▶ TASK REQUIREMENTS: Return, word for word, only the lines of the data below that lie between the line with "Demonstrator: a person" and the line with "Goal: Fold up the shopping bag", those two lines included.
--- --- ---
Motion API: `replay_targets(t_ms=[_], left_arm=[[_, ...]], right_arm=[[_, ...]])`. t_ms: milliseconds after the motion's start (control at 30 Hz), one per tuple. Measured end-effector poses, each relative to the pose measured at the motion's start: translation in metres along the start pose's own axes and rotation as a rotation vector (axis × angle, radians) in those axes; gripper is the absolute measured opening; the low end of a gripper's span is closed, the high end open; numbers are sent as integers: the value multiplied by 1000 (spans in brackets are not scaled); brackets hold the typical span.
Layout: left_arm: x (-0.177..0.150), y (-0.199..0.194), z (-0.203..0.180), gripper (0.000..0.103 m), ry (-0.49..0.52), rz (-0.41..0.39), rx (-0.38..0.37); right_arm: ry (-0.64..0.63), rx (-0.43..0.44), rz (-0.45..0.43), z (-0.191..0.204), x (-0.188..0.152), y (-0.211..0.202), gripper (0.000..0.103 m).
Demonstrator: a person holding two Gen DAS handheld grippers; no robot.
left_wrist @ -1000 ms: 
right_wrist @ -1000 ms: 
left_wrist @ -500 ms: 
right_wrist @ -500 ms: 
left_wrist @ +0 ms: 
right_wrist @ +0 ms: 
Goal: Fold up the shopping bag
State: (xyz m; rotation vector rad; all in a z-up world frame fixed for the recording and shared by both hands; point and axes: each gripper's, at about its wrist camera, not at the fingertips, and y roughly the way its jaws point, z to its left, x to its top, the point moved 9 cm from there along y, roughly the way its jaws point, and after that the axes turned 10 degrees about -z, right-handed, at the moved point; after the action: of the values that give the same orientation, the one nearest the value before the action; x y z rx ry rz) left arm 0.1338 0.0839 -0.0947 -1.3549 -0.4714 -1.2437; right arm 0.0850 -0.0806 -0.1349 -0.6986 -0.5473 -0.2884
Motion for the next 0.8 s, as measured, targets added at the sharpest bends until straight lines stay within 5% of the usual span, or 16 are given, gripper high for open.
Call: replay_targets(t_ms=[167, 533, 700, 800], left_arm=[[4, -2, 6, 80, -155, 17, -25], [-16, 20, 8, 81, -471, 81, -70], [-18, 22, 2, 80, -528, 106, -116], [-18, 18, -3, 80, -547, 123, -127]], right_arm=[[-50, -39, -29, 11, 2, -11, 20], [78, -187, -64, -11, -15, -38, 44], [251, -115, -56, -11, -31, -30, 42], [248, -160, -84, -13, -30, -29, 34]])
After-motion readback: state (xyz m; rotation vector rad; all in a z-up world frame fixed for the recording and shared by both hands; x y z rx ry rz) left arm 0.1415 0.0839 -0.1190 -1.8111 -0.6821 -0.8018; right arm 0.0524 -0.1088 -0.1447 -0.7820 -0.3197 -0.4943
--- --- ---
▶ REPLY TO THE TASK:
Demonstrator: a person holding two Gen DAS handheld grippers; no robot.
left_wrist @ -1000 ms: 
right_wrist @ -1000 ms: 
left_wrist @ -500 ms: 
right_wrist @ -500 ms: 
left_wrist @ +0 ms: 
right_wrist @ +0 ms: 
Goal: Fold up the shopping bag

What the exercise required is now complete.